The expected output is the complete listing, copied exactly.

DATA SHOWN:
◆ ◆ ◆ ◆ ◆ ◆ ◆
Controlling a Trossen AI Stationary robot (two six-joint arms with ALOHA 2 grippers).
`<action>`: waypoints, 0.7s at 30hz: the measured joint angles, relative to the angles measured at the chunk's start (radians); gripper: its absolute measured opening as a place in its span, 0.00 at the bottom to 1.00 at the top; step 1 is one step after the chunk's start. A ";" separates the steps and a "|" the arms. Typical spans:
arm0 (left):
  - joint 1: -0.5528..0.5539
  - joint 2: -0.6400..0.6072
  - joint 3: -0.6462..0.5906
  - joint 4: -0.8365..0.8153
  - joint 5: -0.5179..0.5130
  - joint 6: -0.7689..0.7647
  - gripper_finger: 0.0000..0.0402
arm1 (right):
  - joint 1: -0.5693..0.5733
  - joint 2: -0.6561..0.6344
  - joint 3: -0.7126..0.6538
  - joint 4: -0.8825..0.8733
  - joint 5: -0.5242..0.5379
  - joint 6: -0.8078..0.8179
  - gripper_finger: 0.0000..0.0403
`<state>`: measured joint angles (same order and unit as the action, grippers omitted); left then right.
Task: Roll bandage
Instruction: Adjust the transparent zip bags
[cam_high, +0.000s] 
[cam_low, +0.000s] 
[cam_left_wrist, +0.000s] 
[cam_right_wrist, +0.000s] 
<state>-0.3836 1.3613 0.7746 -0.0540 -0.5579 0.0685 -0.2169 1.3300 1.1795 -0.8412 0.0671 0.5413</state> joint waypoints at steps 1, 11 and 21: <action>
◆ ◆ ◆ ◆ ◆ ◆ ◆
EXERCISE RESULT:
Controlling a Trossen AI Stationary robot (two six-joint arms with ALOHA 2 grippers).
`<action>`: waypoints, 0.7s at 30hz: the measured joint angles, relative to the angles measured at the chunk's start (radians); gripper: its absolute measured opening as a place in its span, 0.00 at the bottom to 1.00 at the top; step 1 is one step after the chunk's start. A ";" separates the steps and a "|" the arms. Typical spans:
arm0 (left):
  - joint 1: -0.5528..0.5539
  - joint 2: -0.6400..0.6072
  - joint 3: -0.6462..0.5906
  - joint 4: -0.8365..0.8153
  - joint 5: -0.5179..0.5130
  - joint 6: -0.7689..0.7647
  - gripper_finger: 0.0000..0.0402
arm1 (right):
  - joint 1: -0.5693..0.5733
  - joint 2: -0.6561..0.6344
  - joint 3: -0.7126..0.6538
  - joint 4: -0.8825..0.8733
  - joint 5: -0.5242..0.5379
  - joint 6: -0.8078..0.8179
  - gripper_finger: 0.0000..0.0403
`<state>`: measured joint angles (same order and unit as the action, grippers omitted); left then right.
Task: Roll bandage
Instruction: Adjust the transparent zip bags
[cam_high, +0.000s] 
[cam_low, +0.000s] 
[cam_left_wrist, +0.000s] 
[cam_right_wrist, +0.000s] 
<state>-0.3836 1.3613 0.7746 -0.0540 -0.5579 0.0685 -0.2169 1.3300 1.1795 -0.8412 0.0671 0.5413</state> joint waypoints at steps 1, 11 and 21: <action>

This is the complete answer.